You can use Bedrock Data Automation as a standalone feature or as a parser for Amazon Bedrock Knowledge Bases to index insights from multimodal content and provide more relevant responses for Retrieval-Augmented Generation (RAG).

Today, Bedrock Data Automation is now generally available with support for cross-region inference endpoints to be available in more AWS Regions and seamlessly use compute across different locations. Based on your feedback during the preview, we also improved accuracy and added support for logo recognition for images and videos.

Let’s have a look at how this works in practice.

Using Amazon Bedrock Data Automation with cross-region inference endpoints
The blog post published for the Bedrock Data Automation preview shows how to use the visual demo in the Amazon Bedrock console to extract information from documents and videos. I recommend you go through the console demo experience to understand how this capability works and what you can do to customize it. For this post, I focus more on how Bedrock Data Automation works in your applications, starting with a few steps in the console and following with code samples.
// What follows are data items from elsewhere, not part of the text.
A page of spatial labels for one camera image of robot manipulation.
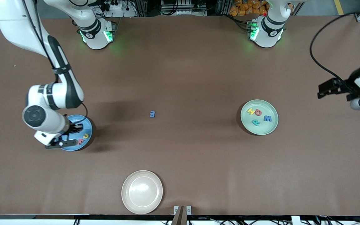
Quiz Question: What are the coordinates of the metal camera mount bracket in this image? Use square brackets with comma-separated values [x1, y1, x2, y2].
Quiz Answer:
[174, 205, 192, 225]

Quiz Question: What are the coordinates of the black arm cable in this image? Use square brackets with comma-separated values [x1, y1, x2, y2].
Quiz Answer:
[21, 0, 88, 119]
[310, 12, 360, 94]

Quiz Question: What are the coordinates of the grey equipment box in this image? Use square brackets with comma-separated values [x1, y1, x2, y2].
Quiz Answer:
[161, 0, 207, 16]

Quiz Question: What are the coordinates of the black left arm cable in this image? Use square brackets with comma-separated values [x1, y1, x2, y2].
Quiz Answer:
[310, 12, 360, 94]

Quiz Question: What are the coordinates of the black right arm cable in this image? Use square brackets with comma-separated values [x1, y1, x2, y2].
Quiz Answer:
[21, 0, 88, 119]

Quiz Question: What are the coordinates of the green plate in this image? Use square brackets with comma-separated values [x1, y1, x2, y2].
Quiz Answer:
[241, 99, 279, 136]

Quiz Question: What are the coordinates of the white power strip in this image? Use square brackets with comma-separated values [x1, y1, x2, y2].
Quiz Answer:
[103, 0, 137, 18]

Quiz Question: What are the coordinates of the blue plate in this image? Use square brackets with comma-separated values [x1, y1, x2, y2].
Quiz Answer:
[60, 114, 93, 152]

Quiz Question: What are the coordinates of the orange packets pile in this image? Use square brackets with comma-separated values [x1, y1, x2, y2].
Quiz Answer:
[229, 0, 268, 17]

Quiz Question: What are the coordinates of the beige plate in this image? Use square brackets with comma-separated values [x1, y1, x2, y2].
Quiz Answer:
[121, 170, 163, 215]

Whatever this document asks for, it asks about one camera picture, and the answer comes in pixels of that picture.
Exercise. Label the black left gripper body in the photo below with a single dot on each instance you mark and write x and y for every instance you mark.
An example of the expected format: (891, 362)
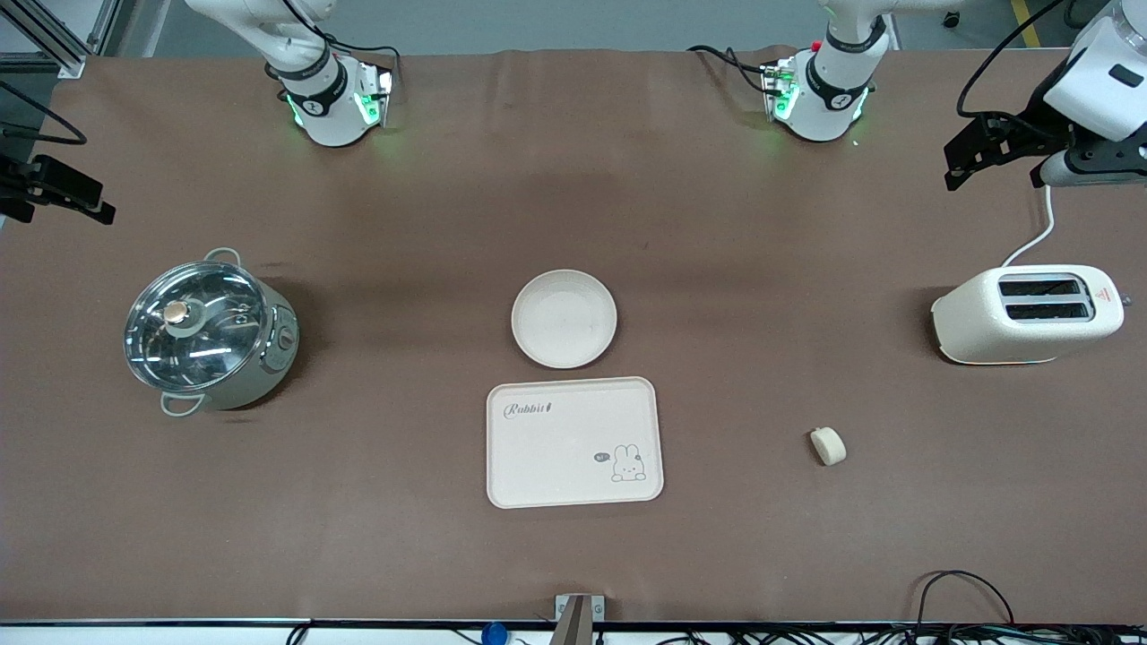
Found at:
(1032, 125)

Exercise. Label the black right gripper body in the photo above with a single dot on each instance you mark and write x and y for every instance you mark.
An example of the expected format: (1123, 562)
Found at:
(18, 184)

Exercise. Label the small cream bun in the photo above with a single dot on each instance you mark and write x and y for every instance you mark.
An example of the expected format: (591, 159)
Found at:
(828, 446)

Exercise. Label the round cream plate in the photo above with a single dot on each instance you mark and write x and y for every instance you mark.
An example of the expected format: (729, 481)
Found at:
(564, 319)

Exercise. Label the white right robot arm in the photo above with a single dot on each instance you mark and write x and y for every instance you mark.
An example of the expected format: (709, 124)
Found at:
(323, 98)

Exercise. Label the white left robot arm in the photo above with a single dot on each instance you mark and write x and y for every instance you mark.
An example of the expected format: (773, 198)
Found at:
(833, 90)

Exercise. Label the cream rabbit print tray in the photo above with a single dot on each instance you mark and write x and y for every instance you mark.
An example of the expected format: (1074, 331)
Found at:
(556, 448)

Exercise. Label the glass pot lid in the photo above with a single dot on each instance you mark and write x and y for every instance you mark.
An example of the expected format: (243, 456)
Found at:
(193, 327)

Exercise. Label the cream two-slot toaster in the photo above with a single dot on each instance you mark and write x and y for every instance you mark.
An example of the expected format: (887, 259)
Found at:
(1021, 333)

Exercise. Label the grey electric cooking pot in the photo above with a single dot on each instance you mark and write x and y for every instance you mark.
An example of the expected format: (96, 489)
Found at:
(273, 354)

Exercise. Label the brown table mat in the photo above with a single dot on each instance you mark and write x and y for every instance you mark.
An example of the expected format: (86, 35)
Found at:
(573, 179)

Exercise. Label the blue round knob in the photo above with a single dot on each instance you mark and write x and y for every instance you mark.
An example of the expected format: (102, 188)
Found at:
(494, 634)

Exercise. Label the aluminium frame profile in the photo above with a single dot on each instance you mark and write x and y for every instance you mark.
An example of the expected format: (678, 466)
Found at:
(54, 36)

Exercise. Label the metal table edge bracket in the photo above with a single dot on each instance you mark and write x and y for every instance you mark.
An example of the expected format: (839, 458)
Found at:
(579, 618)

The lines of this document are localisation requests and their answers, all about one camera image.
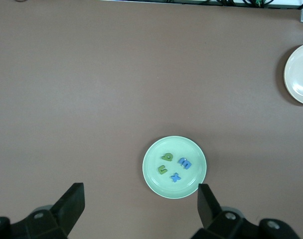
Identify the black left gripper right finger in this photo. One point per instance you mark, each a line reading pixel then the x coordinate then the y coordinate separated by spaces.
pixel 210 214

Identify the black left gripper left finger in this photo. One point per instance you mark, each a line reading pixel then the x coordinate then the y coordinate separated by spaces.
pixel 69 209

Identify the blue foam letter x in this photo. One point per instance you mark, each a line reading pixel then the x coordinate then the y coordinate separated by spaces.
pixel 176 177

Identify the blue foam letter m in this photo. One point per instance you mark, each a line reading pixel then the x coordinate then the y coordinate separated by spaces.
pixel 185 163

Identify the green foam letter u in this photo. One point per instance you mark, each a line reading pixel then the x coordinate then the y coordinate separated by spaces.
pixel 162 169

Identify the green foam letter q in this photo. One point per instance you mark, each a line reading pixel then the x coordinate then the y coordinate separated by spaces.
pixel 167 157

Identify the green plate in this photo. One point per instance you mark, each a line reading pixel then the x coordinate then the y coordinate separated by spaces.
pixel 174 147

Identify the beige plate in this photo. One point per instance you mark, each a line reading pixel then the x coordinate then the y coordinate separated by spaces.
pixel 301 74

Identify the brown table mat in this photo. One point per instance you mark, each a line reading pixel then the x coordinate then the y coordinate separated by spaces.
pixel 91 87

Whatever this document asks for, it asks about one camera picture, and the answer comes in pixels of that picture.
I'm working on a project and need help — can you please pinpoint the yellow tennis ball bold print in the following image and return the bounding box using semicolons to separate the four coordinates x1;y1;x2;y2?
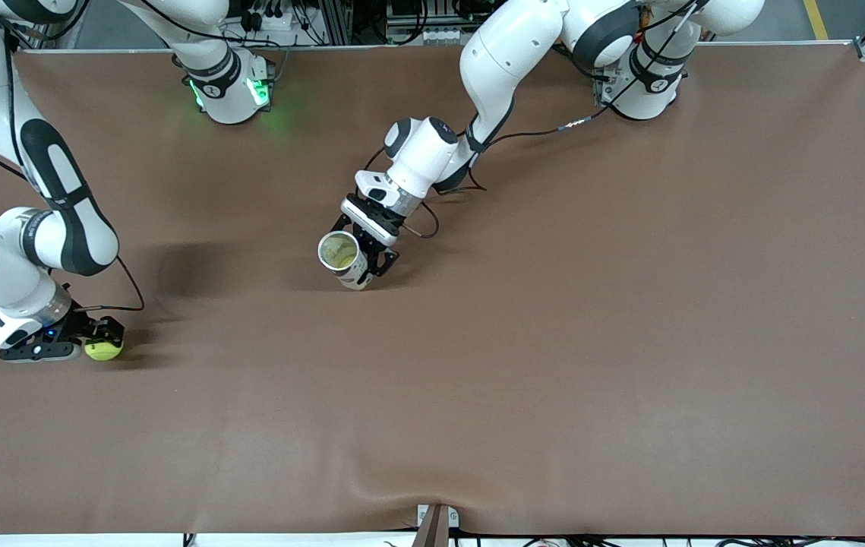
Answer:
84;337;125;362

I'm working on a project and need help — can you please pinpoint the clear tennis ball can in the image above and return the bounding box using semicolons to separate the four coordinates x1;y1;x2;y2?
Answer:
317;231;371;292

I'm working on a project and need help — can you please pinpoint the brown table mat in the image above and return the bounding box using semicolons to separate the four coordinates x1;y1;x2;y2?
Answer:
0;42;865;537

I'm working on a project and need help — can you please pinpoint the white power strip with plugs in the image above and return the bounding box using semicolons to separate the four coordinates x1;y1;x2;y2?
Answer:
238;0;305;33

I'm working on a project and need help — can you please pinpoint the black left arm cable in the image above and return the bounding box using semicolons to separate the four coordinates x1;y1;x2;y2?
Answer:
362;0;706;240

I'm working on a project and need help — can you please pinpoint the metal table edge bracket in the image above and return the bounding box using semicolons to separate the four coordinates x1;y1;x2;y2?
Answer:
417;504;460;530

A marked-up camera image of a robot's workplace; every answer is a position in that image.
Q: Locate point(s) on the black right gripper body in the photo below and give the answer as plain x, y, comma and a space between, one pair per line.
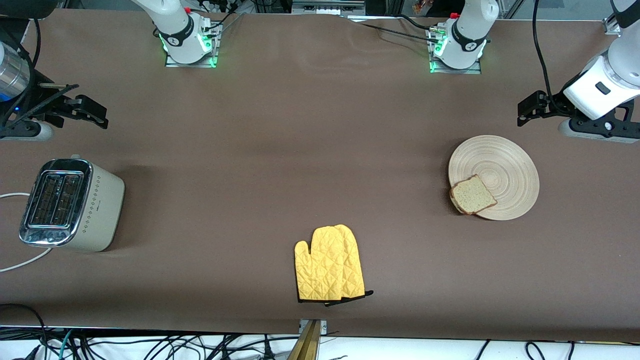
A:
44, 107

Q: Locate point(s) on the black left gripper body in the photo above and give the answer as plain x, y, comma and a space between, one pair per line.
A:
554, 106

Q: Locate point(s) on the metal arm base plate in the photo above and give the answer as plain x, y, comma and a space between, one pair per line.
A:
190, 65
457, 71

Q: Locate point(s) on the brown bread slice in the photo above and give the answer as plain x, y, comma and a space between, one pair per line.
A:
472, 195

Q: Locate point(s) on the aluminium frame profile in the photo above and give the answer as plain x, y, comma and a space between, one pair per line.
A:
325, 7

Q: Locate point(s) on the round wooden plate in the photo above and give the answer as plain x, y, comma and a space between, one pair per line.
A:
505, 170

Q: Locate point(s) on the aluminium corner bracket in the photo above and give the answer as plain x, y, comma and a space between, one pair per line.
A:
611, 26

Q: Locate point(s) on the yellow quilted oven mitt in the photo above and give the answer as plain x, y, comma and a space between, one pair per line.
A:
315, 270
356, 270

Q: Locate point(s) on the small silver metal bracket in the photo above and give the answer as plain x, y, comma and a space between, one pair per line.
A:
324, 326

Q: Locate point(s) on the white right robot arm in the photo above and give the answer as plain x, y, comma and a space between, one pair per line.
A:
177, 40

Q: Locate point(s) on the brass coloured metal bar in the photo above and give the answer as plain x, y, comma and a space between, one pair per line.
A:
306, 347

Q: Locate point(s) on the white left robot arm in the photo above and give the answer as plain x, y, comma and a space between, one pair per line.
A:
465, 42

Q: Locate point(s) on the cream and chrome toaster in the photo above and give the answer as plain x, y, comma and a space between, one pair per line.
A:
100, 210

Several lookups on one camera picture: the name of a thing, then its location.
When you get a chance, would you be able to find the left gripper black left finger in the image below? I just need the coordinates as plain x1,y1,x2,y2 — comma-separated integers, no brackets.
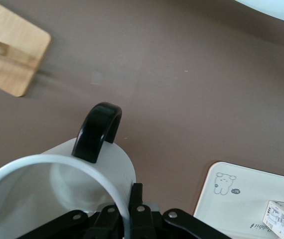
19,205,125,239

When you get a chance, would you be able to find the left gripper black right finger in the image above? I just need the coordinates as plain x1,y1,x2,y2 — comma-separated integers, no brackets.
128,183,226,239

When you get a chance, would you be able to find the white mug black handle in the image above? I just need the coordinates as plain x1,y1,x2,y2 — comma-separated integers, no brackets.
0,102,138,239

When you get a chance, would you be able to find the blue white milk carton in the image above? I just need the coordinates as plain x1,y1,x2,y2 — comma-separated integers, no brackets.
262,184,284,239

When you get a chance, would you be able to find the cream tray rabbit print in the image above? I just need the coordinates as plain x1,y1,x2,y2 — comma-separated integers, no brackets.
193,161,284,239

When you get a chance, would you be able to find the small clear tape piece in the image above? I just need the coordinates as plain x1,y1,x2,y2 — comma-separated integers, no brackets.
91,70,105,85

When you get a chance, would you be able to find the wooden mug tree rack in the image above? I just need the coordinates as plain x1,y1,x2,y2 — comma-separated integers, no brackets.
0,0,52,98

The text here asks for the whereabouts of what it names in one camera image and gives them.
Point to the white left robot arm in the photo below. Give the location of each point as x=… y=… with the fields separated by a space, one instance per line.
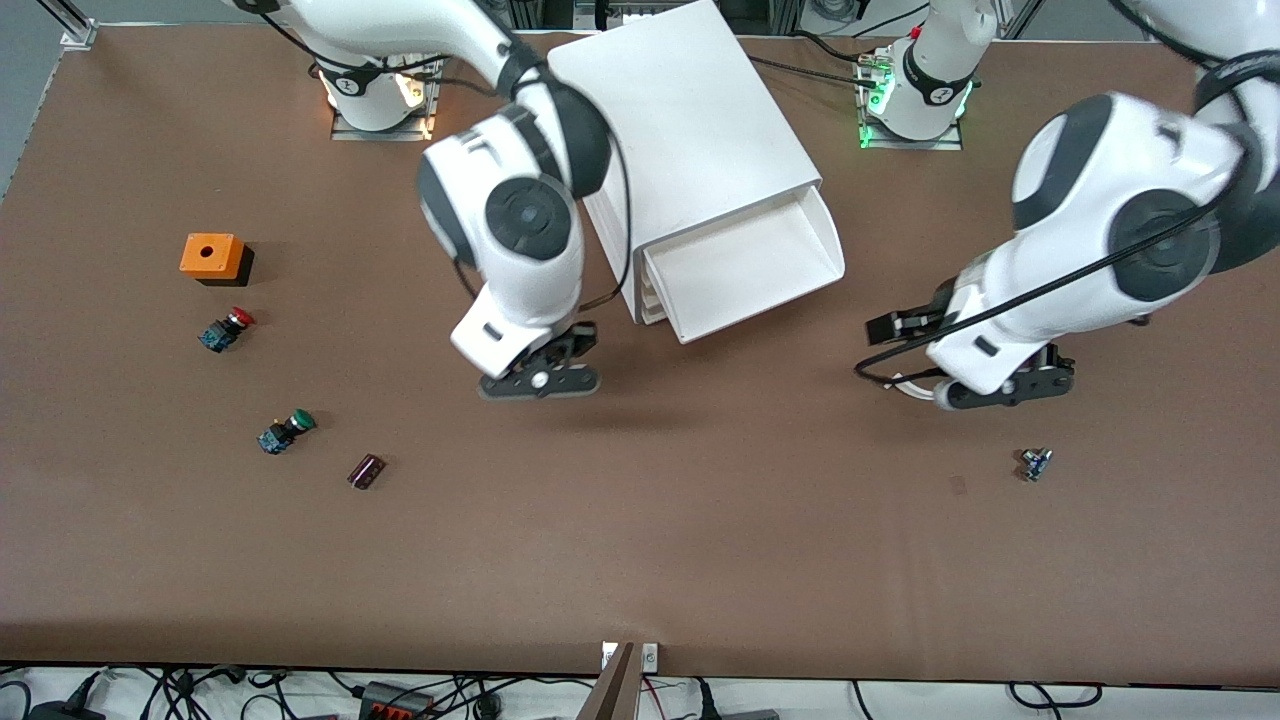
x=1100 y=250

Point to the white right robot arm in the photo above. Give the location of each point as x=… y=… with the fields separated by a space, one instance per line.
x=520 y=260

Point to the white drawer cabinet housing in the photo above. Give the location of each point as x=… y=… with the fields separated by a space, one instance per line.
x=700 y=120

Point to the green push button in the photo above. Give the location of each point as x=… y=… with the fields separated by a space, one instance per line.
x=280 y=435

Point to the red push button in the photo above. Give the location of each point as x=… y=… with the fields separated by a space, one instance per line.
x=222 y=332

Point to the white curved plastic clip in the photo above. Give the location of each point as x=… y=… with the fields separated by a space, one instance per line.
x=905 y=389

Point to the dark purple capacitor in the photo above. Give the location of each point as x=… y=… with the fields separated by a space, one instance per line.
x=366 y=472

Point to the black orange power strip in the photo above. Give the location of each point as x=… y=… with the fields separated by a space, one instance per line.
x=395 y=705

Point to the black plug adapter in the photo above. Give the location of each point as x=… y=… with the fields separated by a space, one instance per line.
x=60 y=712

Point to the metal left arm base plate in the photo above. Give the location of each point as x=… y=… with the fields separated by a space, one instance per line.
x=955 y=144

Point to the small white bracket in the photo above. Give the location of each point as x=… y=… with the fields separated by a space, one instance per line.
x=650 y=657
x=607 y=655

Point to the aluminium frame profile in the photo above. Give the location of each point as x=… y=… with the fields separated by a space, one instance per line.
x=1018 y=20
x=82 y=35

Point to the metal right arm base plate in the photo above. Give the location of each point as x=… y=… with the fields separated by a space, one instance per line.
x=345 y=131

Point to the brown camera pole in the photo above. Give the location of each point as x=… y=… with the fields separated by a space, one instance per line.
x=612 y=695

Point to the orange button enclosure box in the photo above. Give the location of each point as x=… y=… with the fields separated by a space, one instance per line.
x=208 y=255

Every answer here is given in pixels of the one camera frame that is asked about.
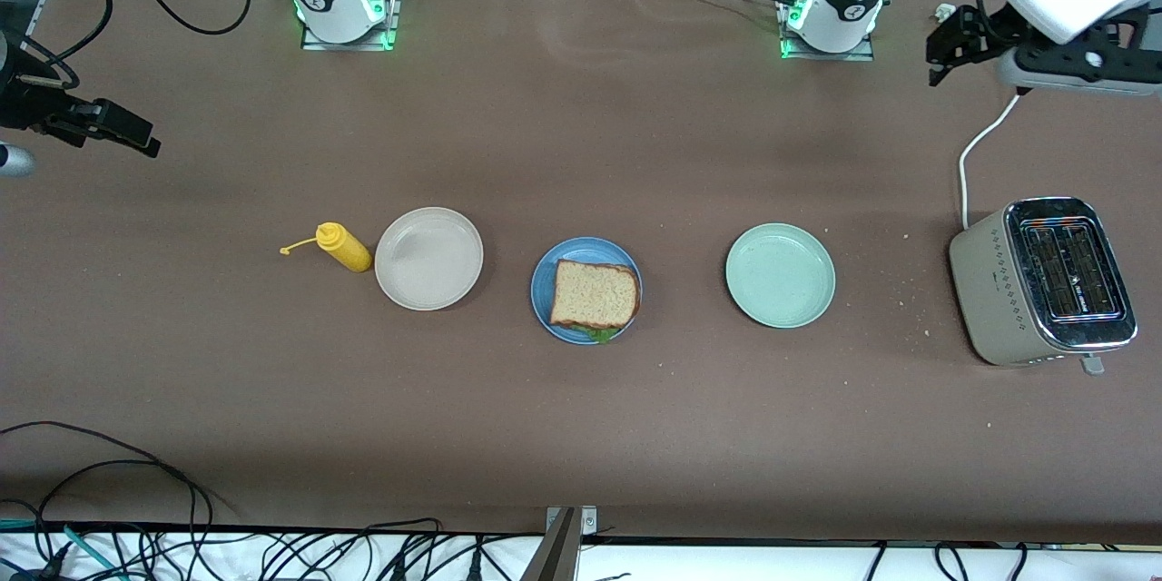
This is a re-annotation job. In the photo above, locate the blue round plate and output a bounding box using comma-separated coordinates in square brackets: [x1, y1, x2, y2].
[530, 237, 644, 346]

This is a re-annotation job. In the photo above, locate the white toaster power cable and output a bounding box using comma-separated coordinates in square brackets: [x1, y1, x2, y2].
[935, 4, 1023, 231]

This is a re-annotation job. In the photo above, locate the black looped floor cable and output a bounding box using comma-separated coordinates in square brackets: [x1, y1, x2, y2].
[0, 420, 214, 559]

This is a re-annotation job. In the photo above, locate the silver corner bracket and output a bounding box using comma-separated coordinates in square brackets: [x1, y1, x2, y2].
[546, 506, 598, 537]

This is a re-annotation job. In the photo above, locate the beige and chrome toaster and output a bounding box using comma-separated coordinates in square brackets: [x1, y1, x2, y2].
[948, 196, 1138, 377]

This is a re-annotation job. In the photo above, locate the pale green round plate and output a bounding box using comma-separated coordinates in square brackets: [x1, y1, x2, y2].
[724, 222, 837, 330]

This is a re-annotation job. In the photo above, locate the yellow mustard squeeze bottle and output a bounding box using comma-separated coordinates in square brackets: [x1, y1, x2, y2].
[279, 222, 373, 272]

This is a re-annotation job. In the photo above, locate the teal cable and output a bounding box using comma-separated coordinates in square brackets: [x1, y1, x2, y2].
[0, 517, 123, 581]

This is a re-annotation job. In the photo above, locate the beige round plate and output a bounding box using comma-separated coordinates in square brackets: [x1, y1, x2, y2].
[374, 206, 485, 311]

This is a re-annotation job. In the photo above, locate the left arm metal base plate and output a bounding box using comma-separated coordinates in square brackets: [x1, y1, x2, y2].
[776, 0, 877, 62]

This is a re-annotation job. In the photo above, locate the grey aluminium extrusion post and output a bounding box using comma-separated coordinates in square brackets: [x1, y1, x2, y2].
[519, 508, 582, 581]

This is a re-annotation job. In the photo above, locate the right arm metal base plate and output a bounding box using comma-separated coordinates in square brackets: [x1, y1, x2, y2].
[301, 0, 405, 52]

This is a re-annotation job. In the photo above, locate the brown bread slice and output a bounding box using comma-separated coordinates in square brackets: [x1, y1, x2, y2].
[548, 260, 642, 330]

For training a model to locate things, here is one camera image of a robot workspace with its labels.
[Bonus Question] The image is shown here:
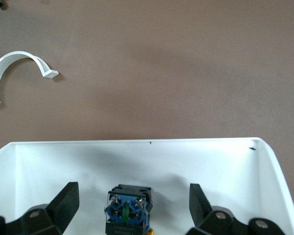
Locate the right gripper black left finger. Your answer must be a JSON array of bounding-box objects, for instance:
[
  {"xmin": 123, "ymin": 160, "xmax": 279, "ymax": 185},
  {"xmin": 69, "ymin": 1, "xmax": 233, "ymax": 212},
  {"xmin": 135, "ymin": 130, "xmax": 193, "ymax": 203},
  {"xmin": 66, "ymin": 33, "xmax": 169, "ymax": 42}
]
[{"xmin": 0, "ymin": 181, "xmax": 79, "ymax": 235}]

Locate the white plastic drawer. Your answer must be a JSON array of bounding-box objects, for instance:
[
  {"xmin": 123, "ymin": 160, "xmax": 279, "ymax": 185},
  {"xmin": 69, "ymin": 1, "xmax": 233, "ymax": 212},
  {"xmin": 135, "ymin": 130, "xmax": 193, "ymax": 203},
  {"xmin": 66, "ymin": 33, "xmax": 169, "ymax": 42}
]
[{"xmin": 0, "ymin": 137, "xmax": 294, "ymax": 235}]

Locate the white curved bracket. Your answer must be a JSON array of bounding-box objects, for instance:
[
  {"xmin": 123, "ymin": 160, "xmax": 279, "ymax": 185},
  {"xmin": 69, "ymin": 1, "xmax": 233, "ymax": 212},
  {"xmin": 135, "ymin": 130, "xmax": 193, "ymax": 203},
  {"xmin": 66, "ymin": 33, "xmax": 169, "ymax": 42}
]
[{"xmin": 0, "ymin": 50, "xmax": 60, "ymax": 108}]

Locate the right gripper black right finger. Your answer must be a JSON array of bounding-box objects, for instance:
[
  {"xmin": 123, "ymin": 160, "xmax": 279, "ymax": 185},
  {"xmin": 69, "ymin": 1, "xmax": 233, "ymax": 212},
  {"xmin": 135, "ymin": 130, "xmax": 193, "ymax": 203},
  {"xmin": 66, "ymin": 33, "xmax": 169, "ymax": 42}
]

The Data Automation section of the Amazon Bedrock console now asks for confirmation to enable cross-region support the first time you access it. For example:

Console screenshot.

From an API perspective, the InvokeDataAutomationAsync operation now requires an additional parameter (dataAutomationProfileArn) to specify the data automation profile to use. The value for this parameter depends on the Region and your AWS account ID:

arn:aws:bedrock:<REGION>:<ACCOUNT_ID>:data-automation-profile/us.data-automation-v1

Also, the dataAutomationArn parameter has been renamed to dataAutomationProjectArn to better reflect that it contains the project Amazon Resource Name (ARN). When invoking Bedrock Data Automation, you now need to specify a project or a blueprint to use. If you pass in blueprints, you will get custom output. To continue to get standard default output, configure the parameter DataAutomationProjectArn to use arn:aws:bedrock:<REGION>:aws:data-automation-project/public-default.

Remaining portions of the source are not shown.